A tune can last anywhere from five to 25 minutes. As the Piobaireachd Society website explains, “The music is built on a theme (ground) and variations on this theme. The theme can express joy, sadness or sometimes in the ‘gathering’ tunes, a peremptory warning or call to arms. The theme is developed in a series of variations, which usually progress to the ‘crunluath’ variation, where the piper’s fingers give a dazzling technical display of embellishment or gracenotes.”
The Piobaireachd Society has been in existence since 1901 and their mandate is to encourage the playing, teaching and study of this music.
You see piobaireachd has some stiff competition from our other types of tunes that we play. It’s hard to compete with the flashy fingering of some of the more contemporary tunes that we can play today. It’s not the toe-tapping music like a reel or jig.
In fact piobaireachd doesn’t have a beat per se, but later variations do have a pulsing. Piobaireachd has been described by some of my students as boring and too slow. Some people are driven batty by the not-so-recognizable melody or the seemingly random notes of it. People either seem to love it or hate it. There doesn’t tend to be a middle ground.
My favourite piobaireachd story was told to me by another piper. In Scotland the Lonach Highland Games are known as the games that Billy Connelly attends and even supports the trophy for the overall piper of the day (known as the Billy Connelly Cup). Connelly tends to invite his Hollywood friends to the games and he wears his finest Scottish attire. The last time we attended Sean Connery was rumoured to be there and Eric Idle put on a humorous display at the embroidery vendor, but this is a story from a previous year. Billy plunked down in front of the piobaireachd platform with Steve Martin and Robin Williams to educate them on our unique music. He started to explain the nuances of what the piper was doing. Robin and Steve apparently nodded along agreeing and started to make their own observations. What they didn’t know was that Billy was tricking them. The piper was still tuning (another seemingly long and endless task that we sometimes do). I don’t think he ever let them in on the secret.

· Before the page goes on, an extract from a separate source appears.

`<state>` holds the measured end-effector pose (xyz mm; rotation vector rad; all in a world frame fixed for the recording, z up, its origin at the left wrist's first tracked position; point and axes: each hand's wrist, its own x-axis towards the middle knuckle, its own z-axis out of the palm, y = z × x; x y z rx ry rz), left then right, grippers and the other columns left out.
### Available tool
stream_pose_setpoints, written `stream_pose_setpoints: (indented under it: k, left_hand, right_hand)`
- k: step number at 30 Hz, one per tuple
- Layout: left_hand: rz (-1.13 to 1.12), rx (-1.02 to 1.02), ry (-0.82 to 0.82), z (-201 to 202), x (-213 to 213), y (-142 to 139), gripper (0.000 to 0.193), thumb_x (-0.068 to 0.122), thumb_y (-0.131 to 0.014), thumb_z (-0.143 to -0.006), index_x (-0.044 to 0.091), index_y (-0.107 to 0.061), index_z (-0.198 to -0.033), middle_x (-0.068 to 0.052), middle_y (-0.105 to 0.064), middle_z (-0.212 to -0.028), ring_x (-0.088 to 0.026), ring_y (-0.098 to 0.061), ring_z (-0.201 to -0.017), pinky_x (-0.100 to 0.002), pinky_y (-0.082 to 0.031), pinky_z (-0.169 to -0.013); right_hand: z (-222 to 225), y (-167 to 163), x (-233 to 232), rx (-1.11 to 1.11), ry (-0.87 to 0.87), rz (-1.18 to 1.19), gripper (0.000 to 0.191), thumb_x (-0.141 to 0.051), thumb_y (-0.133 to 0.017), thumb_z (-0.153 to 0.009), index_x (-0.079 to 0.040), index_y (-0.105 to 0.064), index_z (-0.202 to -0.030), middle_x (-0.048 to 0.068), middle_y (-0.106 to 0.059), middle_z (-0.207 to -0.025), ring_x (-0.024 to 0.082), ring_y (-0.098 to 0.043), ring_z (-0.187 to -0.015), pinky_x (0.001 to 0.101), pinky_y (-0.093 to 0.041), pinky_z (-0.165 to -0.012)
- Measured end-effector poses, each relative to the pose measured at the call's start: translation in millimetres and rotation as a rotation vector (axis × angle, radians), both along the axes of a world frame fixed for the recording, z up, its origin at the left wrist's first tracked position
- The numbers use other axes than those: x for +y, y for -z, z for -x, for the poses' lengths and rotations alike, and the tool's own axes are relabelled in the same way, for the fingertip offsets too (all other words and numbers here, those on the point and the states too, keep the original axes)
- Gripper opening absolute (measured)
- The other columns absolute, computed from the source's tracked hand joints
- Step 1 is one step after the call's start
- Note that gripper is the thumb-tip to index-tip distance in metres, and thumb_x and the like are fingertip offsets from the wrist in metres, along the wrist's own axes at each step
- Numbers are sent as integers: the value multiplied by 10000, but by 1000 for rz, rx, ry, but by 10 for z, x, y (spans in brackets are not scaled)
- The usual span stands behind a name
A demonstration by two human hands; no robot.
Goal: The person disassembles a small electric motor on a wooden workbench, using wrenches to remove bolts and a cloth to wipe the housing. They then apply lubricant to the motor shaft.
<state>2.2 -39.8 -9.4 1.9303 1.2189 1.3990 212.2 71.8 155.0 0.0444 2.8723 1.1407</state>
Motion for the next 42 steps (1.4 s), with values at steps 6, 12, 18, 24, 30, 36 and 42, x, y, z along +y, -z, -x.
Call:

Whether you love it or hate it, piobaireachd is a mental and physical exercise for any piper and the same might be argued for the listener as well. If you’re curious about our ancient music, why not swing by the college on Saturday and make your own assessment. Who knows, you might even want to pull a Billy Connelly and do the same prank to the listener next to you.
Kylie MacHattie is a bagpipe instructor at the College of Piping and Celtic Performing Arts of Canada in Summerside.